Imagine ser convidada para estrelar uma “publi” na internet e, em vez de exaltar as qualidades, você anunciar em alto e bom som que “nunca vai usar” o produto. E, mesmo assim, ganhar um bom cachê por isso.
Foi o que aconteceu com a cantora Maria Bethânia, 78, que estrela com Sabrina Sato, 44, a campanha de um produto antifrizz para os cabelos. No vídeo, disponibilizado nas redes sociais da marca TRESemmé, o modo “sincerão” da cantora foi o que fez sucesso.
Na campanha, Sabrina fala sobre as vantagens da loção, cuja função é deixar os fios mais alinhados. Mas Bethânia, conhecida pelas madeixas volumosas e naturais, recusa aplicá-la em seus cabelos e dá respostas bem-humoradas.
“Não use esse produto se não quiser. Do produto, não duvido, mas não vou usar, não. Eu não quero”, diz a cantora, antes de receber das mãos da colega o produto. “Nunca vou provar”, emenda a artista, aos risos.
Em determinado momento, Sabrina pergunta a ela: “Como a gente vai gravar nossa campanha, então?”. E ouve a resposta de Bethânia: “Com a verdade. Você com a sua e eu com a minha”.

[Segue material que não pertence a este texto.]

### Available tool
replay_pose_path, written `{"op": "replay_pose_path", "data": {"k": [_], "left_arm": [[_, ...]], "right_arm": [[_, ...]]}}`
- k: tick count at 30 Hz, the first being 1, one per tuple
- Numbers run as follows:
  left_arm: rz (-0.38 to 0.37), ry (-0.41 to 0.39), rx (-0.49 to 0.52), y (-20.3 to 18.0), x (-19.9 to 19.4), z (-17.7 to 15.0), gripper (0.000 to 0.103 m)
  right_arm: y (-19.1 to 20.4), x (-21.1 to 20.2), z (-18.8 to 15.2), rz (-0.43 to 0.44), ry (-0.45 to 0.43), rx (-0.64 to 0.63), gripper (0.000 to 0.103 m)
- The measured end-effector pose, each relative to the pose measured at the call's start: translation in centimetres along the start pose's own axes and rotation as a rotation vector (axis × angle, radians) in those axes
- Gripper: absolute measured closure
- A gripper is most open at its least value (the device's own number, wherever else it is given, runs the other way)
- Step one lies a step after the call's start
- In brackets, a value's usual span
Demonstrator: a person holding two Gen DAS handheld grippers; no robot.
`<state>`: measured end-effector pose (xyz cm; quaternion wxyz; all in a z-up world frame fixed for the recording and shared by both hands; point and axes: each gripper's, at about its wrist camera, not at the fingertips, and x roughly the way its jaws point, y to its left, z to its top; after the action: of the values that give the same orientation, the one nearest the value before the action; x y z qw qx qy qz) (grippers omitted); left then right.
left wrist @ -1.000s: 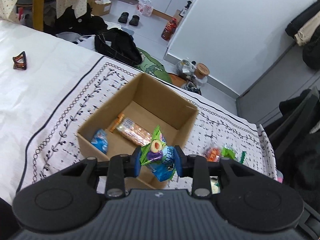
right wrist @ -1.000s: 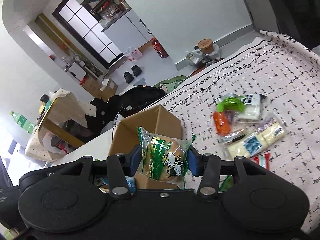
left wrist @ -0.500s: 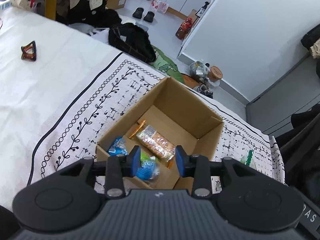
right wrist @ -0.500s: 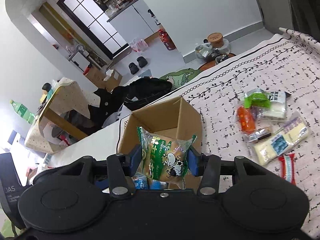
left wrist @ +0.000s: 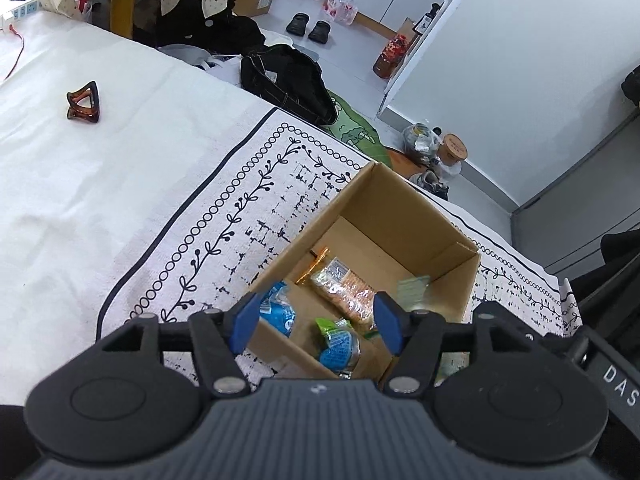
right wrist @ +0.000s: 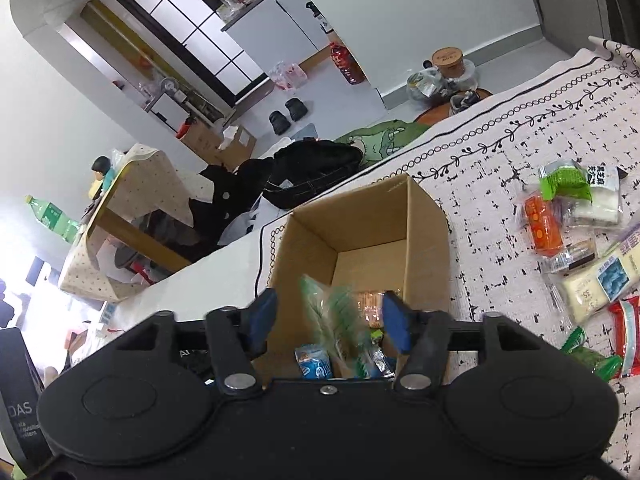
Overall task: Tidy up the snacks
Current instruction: 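Carry both snacks into the cardboard box and open both tools, then move both tools back over the remaining snacks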
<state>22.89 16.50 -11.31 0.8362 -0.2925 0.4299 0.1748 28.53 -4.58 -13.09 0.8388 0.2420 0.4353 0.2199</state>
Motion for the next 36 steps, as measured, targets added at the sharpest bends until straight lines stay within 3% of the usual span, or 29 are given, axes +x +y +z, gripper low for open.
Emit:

A estratégia da marca de mostrar um bate-papo sincero entre as duas deu resultado. Cada um dos três vídeos publicados tem mais de 65 mil curtidas e milhares de comentários de gente famosa e anônima exaltando a cantora e sua espontaneidade.
ESTRATÉGIA OUSADA
Segundo o especialista em marketing digital Ângelo Vieira Jr., da Lúmen Strategy, a campanha é um ótimo exemplo de como, às vezes, a estratégia mais potente é justamente a que “nada contra a corrente”.
“Quando uma empresa tem coragem de colocar uma figura como a Bethânia dizendo que não vai usar o produto, ela está, na verdade, ampliando o alcance simbólico da marca”, explica.
Na visão dele, a “anticampanha” legitima o produto, pois “a relevância está mais em provocar conversa do que em buscar consenso”. “E isso exige ousadia. Fez o barulho certo”, avalia o estrategista.
Na visão de Rafael Terra, escritor e especialista em marketing digital, campanhas como essa servem para quebrar um padrão já esperado —e por isso funcionam. “Aquilo que foge do comum gera curiosidade, e curiosidade é a mãe da atenção”, afirma.
“É isso o que faz uma campanha virar pauta, post, meme e cultura. Porque o motor das redes sociais não é a venda, é a conversa.”
Na opinião de Mariana Munis, professora de marketing da Universidade Presbiteriana Mackenzie, o país está carente de maior autenticidade na comunicação e, por isso, a campanha com Bethânia e Sabrina foi tão acertada.
“Há o elemento surpresa de que ninguém imaginaria essas duas figuras icônicas se encontrando e batendo um papo sobre beleza”, avalia.
“Outra coisa que gostaria de exaltar é que a marca soube trabalhar fortemente em uma tendência: o envelhecimento da população”, lembra. “São duas mulheres acima de 40 anos que possuem características de autenticidade, falando sobre como seus cabelos são.”